Keith Jarrett had performed hundreds of solo concerts, but not like this. From backstage he could hear the buzz in the auditorium, the voices carrying just enough to catch the mellifluous Portuguese lilt that surrounded him everywhere he went. Even the name of the city, Rio de Janeiro, was like music. Now he was about to embark on another night of entirely improvised solo piano, but this was different. 

He had eschewed a proper sound-check to avoid filling his head with musical thoughts. What would be would be. It reflected new confidence from a new love in his life. He rang her in Japan from backstage, as he now found himself ringing her so often. Each time she buoyed him and calmed him and strengthened him. It was just what he needed. 

He had wandered on stage earlier and found he was playing an American rather than a German Steinway for the first time ever. That would be interesting. Thankfully a noise in one of the pedals was resolved without it becoming a source of angst.

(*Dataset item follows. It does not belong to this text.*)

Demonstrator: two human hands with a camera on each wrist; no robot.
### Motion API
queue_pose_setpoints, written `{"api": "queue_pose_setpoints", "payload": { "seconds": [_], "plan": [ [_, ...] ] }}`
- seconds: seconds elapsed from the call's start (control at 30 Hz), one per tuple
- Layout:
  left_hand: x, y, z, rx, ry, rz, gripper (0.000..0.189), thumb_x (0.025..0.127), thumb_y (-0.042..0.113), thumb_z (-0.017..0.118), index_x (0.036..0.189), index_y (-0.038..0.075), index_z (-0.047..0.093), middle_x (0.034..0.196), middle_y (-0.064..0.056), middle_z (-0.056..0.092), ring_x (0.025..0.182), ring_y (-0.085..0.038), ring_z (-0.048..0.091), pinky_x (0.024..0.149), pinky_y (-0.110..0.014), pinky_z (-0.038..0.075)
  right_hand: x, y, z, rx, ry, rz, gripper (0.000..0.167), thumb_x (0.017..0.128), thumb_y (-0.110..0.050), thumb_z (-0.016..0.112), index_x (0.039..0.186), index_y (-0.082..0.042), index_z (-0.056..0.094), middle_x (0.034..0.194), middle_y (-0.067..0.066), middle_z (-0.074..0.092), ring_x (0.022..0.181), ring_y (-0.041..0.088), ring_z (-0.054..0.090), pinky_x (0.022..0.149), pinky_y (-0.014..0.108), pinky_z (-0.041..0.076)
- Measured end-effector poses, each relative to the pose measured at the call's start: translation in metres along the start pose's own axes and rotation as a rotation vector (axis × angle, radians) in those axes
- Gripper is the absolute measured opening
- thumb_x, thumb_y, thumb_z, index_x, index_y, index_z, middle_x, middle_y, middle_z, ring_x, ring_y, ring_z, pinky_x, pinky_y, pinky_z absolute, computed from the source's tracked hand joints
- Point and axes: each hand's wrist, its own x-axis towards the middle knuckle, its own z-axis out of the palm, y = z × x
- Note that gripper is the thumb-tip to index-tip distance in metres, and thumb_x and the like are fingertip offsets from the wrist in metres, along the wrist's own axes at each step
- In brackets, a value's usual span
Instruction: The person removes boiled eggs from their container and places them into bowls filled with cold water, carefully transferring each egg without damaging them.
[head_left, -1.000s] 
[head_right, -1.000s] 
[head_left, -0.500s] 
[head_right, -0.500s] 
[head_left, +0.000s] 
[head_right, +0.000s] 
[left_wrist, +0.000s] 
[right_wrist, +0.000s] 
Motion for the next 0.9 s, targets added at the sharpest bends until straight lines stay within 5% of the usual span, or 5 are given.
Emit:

 Then it was time, and he went out and the man some people acclaim as jazz’s greatest pianist played as he had never played before. He was playing about Rio and its sounds and shapes, about the musically-hip audience with their pin-drop attentiveness and explosive applause, and about this piano with its uneven tonal quality that he transformed into a breadth-of-colour asset. He was also playing about his new love.2198-99_RIO_PF3

 Afterwards he called the concert an “affirmation” of his entire career. It was what he had been building towards since he began playing at the age of three; since his first recital, aged seven, which not only included Mozart, Bach and Beethoven, but also his own work and, crucially, improvisation.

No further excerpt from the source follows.